13. Mimpi Buruk

Terdengar sorakan bersemangat saat Maery dan yang lainnya satu persatu melangkah di panggung peragaan. Seruan kekaguman terdengar jelas hingga ke belakang panggung, tempat Clarine menunggu antriannya.

Semakin lama menunggu, Clarine semakin gugup. Ia tidak terlalu suka jadi pusat perhatian. Sebagai Penguasa Arena dan Eucharistia, ia bisa menghadapi semua perhatian yang tertuju padanya karena itu bukan identitas aslinya. Namun, sekarang, semua orang memandangnya sebagai Clarine.

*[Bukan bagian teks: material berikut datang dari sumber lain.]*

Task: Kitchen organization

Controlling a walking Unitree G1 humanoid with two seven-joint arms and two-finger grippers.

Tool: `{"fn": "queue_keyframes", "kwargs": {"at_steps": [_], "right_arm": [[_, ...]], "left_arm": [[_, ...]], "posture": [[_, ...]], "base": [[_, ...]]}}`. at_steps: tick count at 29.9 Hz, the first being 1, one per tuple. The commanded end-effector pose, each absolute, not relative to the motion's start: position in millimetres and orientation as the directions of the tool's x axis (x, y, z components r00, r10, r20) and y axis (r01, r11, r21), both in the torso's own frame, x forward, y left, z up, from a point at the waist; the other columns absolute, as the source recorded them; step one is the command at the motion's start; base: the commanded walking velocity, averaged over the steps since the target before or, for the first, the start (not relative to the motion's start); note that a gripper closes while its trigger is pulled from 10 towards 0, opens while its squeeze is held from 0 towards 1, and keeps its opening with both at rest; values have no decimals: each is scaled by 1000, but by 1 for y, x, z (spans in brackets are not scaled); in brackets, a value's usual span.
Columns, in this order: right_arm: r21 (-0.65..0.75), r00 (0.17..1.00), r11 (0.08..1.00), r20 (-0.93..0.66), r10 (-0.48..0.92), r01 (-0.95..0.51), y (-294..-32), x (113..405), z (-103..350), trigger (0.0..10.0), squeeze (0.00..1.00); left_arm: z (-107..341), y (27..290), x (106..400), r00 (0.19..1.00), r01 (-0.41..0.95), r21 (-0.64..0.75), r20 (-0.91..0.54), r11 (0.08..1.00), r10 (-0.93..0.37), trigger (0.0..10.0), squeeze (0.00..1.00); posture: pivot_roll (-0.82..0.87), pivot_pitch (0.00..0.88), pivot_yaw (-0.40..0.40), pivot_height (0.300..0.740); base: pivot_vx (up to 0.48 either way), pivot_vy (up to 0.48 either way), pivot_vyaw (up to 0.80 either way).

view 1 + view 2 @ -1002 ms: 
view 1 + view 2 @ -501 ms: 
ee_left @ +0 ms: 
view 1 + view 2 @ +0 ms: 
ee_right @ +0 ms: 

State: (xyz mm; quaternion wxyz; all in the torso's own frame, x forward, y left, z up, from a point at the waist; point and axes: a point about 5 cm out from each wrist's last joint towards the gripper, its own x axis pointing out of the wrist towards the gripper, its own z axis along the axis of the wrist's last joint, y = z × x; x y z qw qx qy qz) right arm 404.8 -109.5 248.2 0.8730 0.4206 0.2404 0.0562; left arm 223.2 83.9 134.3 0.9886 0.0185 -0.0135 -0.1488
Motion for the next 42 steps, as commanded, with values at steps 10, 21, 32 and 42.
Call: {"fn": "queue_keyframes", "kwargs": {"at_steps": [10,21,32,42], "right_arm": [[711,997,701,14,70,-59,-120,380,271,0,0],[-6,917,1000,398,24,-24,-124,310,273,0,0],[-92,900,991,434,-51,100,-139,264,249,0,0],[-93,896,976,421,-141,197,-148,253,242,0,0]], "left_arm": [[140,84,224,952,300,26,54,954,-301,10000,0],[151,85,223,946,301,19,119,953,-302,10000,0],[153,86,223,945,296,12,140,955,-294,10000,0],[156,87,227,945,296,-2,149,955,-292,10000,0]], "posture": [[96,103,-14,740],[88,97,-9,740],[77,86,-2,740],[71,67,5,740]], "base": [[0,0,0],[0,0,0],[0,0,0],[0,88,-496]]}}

Untuk pertama kalinya, Clarine bersyukur bukan Zoenoel yang kini berdiri di sampingnya. Clarine yakin dirinya akan jauh lebih gugup jika itu memang Zoenoel, dan hal itu jelas memalukan.

"Kau yakin bisa berjalan dengan benar Honey? Tanganmu terasa dingin dan bergetar hebat. Apa perlu ku gendong sekalian?"

Sekali lagi Clarine bergidik mendengar suara Zoenoel yang digunakan untuk merayu. Benar-benar terdengar aneh. Tampaknya Zoenoel memang tidak diciptakan untuk melakukan hal seperti itu.

"Ah, aku mengerti. Ehm, ehm" Dazt berdeham beberapa kali sebelum berkata dengan nada suara yang biasa digunakan Zoenoel. "Gugup?"

Kepala Clarine refleks melirik ke samping. Selama sesaat ia merasa Zoenoel yang berada di sampingnya, hanya sesaat, bahkan tidak sampai beberapa detik.

Clarine memang hanya memandang topeng, tetapi ia tahu betul Dazt sedang menertawakan kebodohannya.

"Ayo Rine. Sekarang giliran kita untuk maju." Sekali lagi Dazt mempermainkan Clarine dengan bersikap seperti Zoenoel.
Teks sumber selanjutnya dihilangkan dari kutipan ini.